> Requirement:
Copy out all lines of the listing below that hold "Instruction".

*** Extracted records ***

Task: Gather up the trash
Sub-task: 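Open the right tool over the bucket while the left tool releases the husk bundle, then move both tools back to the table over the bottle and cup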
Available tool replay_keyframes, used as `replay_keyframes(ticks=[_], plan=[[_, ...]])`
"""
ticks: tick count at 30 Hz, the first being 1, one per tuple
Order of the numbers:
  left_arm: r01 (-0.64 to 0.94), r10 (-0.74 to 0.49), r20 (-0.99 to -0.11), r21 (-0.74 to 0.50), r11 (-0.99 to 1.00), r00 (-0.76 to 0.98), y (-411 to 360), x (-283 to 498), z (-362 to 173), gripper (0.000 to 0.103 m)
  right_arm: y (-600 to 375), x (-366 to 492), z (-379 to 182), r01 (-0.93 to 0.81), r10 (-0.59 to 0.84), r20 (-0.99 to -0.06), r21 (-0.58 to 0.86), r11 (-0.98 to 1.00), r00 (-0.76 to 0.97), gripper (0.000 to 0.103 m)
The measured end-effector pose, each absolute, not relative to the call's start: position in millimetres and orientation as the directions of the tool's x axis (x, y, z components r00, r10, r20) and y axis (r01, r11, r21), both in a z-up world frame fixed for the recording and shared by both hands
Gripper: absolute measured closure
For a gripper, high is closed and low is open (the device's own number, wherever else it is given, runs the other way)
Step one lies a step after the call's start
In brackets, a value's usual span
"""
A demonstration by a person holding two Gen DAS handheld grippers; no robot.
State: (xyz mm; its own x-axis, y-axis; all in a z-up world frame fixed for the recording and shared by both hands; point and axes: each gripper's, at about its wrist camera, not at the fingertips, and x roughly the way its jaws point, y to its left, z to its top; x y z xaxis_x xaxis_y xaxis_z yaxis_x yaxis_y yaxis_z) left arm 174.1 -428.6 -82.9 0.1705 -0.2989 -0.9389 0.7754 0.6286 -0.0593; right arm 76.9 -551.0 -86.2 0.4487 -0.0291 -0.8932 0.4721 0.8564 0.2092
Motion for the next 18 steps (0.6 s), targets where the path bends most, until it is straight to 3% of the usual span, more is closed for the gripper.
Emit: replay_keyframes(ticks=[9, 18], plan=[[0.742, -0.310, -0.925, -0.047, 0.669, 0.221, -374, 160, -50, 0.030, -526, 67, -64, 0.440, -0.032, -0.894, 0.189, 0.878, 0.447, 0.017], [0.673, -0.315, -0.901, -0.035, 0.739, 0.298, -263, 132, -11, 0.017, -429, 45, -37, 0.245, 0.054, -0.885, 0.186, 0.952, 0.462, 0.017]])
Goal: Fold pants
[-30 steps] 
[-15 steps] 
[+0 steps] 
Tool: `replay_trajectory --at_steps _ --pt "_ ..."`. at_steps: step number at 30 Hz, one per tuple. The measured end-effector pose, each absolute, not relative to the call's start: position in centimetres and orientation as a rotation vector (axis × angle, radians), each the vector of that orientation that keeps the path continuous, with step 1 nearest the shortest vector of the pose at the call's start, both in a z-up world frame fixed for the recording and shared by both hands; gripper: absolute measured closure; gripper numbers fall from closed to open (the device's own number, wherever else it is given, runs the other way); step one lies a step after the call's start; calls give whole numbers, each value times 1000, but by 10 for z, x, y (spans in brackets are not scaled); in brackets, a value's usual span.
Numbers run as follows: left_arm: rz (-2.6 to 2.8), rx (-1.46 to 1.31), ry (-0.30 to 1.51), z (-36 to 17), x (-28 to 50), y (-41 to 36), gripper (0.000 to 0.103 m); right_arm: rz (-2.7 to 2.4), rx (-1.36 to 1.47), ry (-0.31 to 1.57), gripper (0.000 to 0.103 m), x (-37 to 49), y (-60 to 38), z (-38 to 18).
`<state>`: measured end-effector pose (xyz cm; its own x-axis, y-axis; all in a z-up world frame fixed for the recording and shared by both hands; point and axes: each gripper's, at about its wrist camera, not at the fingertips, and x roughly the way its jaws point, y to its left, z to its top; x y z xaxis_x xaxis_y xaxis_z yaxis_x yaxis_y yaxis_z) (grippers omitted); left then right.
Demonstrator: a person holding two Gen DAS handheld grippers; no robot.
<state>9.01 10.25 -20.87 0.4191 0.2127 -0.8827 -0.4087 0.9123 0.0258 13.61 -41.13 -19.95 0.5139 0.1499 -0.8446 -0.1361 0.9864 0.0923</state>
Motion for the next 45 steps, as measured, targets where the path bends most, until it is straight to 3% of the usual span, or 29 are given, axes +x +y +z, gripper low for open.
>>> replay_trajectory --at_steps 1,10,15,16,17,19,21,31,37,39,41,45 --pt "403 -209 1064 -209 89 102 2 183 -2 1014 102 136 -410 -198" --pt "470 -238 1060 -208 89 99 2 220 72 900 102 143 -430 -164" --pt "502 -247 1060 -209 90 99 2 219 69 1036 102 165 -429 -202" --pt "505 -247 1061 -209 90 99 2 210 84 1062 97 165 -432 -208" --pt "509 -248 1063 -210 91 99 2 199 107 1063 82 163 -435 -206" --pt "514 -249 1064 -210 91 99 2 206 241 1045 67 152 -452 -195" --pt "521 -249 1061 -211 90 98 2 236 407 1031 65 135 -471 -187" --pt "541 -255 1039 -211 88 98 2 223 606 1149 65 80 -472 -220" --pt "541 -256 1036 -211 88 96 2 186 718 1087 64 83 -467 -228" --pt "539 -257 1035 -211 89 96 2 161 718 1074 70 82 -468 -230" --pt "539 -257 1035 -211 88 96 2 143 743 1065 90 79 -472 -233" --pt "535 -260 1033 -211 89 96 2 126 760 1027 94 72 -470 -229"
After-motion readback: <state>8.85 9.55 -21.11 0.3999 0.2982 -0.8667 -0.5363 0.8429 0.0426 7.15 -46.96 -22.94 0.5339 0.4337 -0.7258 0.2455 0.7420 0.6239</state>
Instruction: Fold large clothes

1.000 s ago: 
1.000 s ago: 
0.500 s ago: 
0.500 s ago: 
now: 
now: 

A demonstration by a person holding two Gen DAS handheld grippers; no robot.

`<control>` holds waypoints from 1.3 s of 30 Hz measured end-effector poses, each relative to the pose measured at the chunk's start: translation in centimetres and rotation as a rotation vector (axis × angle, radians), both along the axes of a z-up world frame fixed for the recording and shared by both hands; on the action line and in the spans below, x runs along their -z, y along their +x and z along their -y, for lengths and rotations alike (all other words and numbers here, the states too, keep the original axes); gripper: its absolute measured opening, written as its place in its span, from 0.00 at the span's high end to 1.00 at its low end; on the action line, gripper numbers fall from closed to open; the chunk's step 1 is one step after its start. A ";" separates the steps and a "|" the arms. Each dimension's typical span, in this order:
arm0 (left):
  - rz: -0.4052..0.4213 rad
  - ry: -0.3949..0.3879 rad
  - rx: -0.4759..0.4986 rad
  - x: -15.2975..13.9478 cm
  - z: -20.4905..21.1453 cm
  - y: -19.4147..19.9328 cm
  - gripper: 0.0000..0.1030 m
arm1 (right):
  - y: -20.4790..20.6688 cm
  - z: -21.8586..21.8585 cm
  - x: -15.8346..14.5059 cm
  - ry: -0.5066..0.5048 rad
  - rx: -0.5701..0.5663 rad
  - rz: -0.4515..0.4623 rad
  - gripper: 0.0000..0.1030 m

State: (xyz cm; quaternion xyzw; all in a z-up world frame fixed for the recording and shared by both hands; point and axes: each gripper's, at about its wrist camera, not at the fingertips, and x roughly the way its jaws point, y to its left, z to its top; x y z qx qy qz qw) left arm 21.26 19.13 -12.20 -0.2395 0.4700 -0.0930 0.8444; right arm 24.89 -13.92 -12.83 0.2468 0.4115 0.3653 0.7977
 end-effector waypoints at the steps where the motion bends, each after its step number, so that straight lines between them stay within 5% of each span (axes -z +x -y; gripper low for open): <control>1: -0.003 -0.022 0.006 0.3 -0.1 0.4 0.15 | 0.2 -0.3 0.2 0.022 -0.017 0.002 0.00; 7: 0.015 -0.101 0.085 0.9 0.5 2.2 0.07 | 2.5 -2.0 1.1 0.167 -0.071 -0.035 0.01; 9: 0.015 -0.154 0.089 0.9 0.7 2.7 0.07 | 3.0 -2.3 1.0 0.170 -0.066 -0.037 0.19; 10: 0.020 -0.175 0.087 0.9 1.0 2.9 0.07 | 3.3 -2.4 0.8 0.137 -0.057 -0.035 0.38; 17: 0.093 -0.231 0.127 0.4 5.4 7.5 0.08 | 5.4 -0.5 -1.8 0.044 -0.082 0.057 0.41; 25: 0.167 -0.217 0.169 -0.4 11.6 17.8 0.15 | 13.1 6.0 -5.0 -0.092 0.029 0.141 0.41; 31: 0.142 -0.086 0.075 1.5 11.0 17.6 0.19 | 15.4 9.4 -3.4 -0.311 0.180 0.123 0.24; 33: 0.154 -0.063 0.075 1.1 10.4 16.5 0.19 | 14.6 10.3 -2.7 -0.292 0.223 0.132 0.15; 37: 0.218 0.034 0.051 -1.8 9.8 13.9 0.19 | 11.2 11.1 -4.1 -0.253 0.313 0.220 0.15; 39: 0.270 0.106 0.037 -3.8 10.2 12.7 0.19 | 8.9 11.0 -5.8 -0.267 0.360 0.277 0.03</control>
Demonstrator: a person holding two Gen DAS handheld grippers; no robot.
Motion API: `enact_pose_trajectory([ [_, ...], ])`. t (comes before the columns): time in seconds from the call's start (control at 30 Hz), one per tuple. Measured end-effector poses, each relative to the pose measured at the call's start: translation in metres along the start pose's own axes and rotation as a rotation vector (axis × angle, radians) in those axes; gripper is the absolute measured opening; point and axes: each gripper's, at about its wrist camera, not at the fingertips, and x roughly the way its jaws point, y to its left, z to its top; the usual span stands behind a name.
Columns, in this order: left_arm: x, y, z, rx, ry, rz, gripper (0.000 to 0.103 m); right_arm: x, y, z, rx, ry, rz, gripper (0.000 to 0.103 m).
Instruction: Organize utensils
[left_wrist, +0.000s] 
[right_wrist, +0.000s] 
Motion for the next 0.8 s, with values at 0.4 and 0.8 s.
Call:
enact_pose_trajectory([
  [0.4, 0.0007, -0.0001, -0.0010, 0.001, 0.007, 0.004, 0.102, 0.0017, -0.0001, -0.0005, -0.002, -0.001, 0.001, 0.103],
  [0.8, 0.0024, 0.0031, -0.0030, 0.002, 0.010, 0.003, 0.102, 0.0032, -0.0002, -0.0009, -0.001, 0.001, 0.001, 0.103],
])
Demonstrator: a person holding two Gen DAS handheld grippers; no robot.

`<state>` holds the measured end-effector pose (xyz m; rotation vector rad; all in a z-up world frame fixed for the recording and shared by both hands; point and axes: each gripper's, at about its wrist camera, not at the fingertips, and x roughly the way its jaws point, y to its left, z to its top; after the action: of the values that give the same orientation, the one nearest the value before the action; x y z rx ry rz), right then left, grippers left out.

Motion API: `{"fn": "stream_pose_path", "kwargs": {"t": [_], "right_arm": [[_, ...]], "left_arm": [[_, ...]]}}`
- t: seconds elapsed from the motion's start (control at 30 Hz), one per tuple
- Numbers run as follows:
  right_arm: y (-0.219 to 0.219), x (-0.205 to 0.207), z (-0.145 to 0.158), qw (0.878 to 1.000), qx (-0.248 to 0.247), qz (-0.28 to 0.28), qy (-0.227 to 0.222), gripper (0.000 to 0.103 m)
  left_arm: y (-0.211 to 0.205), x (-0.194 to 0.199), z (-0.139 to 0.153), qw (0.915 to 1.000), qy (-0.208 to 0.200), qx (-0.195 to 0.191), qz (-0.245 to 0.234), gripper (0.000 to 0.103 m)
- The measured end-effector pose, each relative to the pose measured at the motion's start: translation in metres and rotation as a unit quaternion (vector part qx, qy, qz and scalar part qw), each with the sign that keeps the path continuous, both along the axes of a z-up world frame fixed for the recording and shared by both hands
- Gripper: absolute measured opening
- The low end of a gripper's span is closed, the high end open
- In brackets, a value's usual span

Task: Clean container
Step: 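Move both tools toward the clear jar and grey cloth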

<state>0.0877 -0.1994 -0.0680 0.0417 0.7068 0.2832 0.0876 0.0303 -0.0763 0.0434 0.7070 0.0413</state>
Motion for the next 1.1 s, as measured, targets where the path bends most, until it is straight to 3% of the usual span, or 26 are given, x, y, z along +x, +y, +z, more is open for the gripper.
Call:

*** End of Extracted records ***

> Answer section:
Instruction: Fold large clothes
Instruction: Organize utensils

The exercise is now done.